The most likely to praise their partners are some of the estimated 25,000 small- and medium-sized U.S. businesses that rely in some part on knowledge-services partners in the CALA region.
Even so, the vast majority of United States business leaders shutter at the possibility of disclosure, but can you blame them?
People Don’t Understand
The risk-reward conversation goes like this:
I have everything to lose and nothing to gain if I work for a Fortune 1,000 company outsourcing to Latin America, or for that matter, anywhere in the world.
People don’t understand my business, they don’t understand that we need to work with the smartest people we can find no matter where they are.
No-one understands that our business has become global in nature, and that we’re not sure if our latest project will last more than six months, and that hiring a U.S. worker with rising healthcare costs puts more crippling pressure on our operating margins, meaning we lose market share if we start passing that cost on to our customers.

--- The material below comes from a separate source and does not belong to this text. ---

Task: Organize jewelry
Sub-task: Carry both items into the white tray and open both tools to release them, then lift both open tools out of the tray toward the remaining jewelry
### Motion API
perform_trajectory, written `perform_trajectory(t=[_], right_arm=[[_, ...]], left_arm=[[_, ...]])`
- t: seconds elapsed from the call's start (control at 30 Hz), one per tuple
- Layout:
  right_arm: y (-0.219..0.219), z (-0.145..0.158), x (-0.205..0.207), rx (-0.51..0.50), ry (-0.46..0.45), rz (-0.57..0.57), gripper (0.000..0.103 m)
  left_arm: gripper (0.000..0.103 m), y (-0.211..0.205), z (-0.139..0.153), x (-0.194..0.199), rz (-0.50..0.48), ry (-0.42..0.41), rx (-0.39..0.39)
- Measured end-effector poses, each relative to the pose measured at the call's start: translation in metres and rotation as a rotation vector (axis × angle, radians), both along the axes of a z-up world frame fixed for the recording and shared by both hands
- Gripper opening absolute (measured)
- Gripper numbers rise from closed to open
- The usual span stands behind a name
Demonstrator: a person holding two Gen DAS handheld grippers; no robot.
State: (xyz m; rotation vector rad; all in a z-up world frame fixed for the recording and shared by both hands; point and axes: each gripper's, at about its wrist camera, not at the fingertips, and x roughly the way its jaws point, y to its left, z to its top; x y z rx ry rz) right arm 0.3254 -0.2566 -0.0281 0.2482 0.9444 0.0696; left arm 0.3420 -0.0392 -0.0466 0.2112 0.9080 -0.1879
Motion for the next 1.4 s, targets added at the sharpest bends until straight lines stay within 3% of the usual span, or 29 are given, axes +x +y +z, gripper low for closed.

In other words, people don’t get it. They never will. And the political atmosphere makes speaking out suicidal.
There are deep levels of hypocrisy at play here. Take for instance the New York Times, held up often as a sterling example of the free and open U.S. press. The Times recently declared, “The truth is more important than ever.”
Do you think the Times brain-trust would feel that way when asked to explain the vital role a leading outsourcing firm from India has played in supporting its digital operations over the last number of years? (We spoke a few years ago to a Times’ communications officer, and they quickly declined comment. Suppose that has changed?)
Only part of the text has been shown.